§ **TASK DIRECTIONS**
Your answer must consist of every line from the data below that includes the word "target".

Items from a data source
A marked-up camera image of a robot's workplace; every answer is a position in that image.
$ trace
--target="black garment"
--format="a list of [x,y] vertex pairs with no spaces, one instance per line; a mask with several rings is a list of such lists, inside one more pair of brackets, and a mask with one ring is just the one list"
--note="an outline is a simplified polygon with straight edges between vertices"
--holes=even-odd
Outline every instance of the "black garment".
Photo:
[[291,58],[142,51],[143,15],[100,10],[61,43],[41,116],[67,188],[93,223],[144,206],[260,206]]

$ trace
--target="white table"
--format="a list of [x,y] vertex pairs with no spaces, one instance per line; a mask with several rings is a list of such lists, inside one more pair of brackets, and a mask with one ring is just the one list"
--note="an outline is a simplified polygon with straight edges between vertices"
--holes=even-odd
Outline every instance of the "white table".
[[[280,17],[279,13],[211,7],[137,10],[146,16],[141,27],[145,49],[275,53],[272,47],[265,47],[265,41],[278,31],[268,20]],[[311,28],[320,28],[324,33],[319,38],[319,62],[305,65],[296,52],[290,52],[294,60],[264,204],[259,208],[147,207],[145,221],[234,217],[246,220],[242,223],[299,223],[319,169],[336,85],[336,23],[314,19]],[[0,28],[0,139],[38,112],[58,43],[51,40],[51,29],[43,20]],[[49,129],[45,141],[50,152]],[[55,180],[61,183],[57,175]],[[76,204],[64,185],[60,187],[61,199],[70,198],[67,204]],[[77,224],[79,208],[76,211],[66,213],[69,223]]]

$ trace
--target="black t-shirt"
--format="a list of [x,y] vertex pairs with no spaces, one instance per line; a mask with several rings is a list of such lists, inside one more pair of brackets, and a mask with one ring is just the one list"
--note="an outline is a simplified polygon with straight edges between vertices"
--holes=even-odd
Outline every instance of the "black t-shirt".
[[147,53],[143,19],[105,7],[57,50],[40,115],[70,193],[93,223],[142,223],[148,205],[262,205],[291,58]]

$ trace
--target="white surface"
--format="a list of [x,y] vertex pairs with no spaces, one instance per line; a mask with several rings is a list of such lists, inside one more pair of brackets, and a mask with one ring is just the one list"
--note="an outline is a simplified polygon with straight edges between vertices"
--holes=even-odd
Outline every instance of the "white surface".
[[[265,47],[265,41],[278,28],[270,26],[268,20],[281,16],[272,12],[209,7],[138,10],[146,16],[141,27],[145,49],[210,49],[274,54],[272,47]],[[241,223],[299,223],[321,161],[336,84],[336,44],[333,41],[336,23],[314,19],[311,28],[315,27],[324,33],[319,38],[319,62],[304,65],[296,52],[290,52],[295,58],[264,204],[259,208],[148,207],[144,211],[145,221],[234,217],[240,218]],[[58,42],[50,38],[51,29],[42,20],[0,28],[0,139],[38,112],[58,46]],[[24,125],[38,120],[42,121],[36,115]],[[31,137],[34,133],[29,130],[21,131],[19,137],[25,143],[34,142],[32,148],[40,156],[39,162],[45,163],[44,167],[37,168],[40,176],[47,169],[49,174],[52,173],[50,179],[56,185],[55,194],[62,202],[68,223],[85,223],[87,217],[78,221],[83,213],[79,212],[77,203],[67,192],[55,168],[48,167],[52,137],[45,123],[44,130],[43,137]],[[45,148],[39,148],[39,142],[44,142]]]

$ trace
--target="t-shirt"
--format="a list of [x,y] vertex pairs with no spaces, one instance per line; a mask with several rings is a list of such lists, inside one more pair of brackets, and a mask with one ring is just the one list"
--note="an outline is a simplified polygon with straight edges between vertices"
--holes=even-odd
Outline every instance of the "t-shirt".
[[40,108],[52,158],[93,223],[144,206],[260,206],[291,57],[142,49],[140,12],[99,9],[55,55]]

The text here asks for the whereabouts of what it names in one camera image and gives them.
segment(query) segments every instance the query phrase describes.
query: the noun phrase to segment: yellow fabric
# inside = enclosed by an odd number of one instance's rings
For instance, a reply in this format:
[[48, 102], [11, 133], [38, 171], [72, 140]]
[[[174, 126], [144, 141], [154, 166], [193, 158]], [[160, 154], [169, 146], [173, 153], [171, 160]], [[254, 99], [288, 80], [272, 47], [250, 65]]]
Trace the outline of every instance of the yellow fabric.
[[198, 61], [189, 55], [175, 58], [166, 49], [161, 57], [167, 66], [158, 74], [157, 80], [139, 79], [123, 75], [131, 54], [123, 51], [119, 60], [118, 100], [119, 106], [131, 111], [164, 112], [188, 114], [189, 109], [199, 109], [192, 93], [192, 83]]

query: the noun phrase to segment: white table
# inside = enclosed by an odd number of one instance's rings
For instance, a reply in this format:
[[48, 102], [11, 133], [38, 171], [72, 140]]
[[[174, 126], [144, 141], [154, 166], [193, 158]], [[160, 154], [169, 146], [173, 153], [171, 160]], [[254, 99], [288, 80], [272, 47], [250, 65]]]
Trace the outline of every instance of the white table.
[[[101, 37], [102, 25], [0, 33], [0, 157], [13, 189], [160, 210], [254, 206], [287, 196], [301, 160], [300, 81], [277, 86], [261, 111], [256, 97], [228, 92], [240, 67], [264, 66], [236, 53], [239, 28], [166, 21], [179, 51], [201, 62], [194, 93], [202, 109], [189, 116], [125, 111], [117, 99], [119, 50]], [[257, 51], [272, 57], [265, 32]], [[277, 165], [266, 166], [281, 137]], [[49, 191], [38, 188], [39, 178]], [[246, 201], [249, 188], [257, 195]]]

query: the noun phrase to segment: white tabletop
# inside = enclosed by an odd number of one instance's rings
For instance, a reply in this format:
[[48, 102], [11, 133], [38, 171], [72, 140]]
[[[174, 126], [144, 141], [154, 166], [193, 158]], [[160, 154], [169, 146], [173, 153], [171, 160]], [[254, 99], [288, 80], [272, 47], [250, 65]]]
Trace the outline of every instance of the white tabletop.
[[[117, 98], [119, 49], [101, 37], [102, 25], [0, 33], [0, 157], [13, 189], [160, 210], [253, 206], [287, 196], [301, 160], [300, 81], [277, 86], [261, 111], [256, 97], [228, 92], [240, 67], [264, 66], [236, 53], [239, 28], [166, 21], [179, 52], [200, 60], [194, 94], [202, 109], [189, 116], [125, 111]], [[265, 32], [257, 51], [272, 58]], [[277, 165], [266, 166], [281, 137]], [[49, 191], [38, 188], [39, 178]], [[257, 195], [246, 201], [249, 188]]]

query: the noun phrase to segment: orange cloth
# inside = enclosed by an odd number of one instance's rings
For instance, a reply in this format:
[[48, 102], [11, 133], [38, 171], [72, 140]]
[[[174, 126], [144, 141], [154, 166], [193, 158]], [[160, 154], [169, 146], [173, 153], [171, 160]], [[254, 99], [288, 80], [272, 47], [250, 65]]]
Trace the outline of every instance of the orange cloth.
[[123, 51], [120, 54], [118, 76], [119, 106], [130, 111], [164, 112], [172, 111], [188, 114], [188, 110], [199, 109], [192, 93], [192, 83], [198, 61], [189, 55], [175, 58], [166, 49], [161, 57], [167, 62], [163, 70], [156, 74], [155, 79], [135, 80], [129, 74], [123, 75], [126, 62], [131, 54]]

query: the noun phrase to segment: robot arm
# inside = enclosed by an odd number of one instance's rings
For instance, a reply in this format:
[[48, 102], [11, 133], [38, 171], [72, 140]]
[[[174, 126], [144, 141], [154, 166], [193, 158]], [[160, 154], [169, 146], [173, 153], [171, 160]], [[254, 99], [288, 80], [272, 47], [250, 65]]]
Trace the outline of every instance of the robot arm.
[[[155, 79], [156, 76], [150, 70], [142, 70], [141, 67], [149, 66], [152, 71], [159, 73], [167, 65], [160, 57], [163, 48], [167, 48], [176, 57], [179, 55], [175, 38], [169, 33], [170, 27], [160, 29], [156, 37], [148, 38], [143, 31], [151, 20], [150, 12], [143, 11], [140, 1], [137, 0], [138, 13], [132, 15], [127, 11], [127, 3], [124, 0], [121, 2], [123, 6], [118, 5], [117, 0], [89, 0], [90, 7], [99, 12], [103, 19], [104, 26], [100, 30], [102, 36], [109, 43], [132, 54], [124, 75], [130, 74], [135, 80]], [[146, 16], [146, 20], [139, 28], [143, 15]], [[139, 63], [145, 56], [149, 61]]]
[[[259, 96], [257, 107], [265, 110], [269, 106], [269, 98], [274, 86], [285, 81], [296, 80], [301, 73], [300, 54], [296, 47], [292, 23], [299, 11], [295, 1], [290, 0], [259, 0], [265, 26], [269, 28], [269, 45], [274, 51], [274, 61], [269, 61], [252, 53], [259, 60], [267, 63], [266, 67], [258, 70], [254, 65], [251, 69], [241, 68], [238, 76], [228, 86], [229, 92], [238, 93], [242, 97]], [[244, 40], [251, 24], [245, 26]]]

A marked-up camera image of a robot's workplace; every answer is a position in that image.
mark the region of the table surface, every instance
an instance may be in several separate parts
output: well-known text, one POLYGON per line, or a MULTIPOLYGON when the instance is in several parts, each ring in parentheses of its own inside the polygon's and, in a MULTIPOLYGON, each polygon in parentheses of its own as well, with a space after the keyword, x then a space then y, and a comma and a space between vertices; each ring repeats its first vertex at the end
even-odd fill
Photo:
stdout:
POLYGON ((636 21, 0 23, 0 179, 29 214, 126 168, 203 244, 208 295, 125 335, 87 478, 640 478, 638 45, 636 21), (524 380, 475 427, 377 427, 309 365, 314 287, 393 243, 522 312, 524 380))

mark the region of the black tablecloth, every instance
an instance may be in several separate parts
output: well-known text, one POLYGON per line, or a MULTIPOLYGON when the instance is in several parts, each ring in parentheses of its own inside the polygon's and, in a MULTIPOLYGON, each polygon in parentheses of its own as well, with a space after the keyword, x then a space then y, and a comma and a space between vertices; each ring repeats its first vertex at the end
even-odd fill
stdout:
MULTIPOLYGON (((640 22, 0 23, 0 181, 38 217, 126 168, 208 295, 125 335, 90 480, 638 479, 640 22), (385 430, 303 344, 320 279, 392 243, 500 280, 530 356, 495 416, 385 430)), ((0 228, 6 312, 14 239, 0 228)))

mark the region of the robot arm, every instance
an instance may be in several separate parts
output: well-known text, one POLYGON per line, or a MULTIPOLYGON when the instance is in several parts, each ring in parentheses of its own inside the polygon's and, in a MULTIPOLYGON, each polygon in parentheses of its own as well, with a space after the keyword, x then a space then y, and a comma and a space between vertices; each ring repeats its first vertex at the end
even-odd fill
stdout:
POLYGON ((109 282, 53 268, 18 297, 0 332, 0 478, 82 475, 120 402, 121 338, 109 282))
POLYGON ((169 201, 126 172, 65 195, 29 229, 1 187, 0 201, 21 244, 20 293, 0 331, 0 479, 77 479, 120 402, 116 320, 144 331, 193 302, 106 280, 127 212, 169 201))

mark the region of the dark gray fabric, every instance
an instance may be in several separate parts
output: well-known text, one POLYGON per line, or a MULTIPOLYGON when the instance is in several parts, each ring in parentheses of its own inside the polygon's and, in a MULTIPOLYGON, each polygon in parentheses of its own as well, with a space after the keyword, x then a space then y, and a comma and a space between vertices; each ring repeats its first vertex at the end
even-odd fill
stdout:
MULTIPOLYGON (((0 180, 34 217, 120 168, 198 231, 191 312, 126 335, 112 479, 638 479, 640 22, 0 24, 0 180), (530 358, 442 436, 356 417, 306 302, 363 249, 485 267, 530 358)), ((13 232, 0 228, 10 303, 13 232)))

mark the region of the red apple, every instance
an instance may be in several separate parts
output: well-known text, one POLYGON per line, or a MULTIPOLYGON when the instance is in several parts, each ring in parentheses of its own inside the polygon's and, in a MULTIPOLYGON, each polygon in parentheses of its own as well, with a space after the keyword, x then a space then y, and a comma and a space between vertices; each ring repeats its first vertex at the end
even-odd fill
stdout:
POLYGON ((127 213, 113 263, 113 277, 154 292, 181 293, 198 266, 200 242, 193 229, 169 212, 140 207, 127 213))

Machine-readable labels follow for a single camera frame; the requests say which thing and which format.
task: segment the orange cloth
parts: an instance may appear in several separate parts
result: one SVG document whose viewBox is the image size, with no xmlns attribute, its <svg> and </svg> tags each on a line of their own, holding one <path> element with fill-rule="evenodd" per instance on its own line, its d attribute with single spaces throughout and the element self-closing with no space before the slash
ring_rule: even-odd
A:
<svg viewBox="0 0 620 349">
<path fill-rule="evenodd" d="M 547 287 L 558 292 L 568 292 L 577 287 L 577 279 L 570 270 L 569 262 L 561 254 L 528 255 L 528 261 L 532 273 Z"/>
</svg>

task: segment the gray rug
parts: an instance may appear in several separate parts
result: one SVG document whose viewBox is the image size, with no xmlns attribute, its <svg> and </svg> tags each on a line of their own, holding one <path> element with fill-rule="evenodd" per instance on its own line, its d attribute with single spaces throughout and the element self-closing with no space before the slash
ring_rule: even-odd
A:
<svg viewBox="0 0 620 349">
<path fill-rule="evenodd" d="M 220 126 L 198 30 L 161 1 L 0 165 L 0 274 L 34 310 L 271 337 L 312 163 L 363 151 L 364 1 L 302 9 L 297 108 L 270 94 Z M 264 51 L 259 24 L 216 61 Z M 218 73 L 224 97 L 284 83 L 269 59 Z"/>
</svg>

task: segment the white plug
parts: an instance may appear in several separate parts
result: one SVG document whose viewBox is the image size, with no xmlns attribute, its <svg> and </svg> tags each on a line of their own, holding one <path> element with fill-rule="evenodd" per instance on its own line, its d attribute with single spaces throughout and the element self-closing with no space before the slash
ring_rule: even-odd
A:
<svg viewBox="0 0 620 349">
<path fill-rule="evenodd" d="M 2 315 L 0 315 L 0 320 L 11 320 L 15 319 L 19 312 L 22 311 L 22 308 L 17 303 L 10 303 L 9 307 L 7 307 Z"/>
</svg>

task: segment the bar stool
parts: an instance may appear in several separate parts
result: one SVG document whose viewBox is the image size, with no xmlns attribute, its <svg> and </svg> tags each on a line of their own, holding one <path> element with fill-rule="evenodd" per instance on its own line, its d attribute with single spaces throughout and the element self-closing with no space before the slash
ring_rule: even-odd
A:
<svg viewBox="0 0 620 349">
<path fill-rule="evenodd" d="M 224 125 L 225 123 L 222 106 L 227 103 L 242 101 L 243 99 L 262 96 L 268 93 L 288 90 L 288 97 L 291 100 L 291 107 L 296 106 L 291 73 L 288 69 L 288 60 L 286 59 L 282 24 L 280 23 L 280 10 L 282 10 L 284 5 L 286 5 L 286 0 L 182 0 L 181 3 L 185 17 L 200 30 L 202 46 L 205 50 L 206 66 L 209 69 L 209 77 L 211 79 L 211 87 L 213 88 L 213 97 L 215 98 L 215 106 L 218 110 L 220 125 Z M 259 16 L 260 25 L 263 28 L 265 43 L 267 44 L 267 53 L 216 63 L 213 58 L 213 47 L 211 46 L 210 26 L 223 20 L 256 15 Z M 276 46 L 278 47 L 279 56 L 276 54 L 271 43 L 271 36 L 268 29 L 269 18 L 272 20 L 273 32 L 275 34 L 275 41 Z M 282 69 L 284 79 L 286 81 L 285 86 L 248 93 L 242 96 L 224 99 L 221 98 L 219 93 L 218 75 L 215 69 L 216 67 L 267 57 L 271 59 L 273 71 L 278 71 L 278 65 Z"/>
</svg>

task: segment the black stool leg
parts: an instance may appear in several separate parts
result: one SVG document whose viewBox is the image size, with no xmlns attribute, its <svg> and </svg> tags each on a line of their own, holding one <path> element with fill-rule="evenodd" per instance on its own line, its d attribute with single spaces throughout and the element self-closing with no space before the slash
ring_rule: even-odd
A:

§ **TASK RESPONSE**
--target="black garment"
--target="white table"
--target="black t-shirt"
--target="white surface"
--target="t-shirt"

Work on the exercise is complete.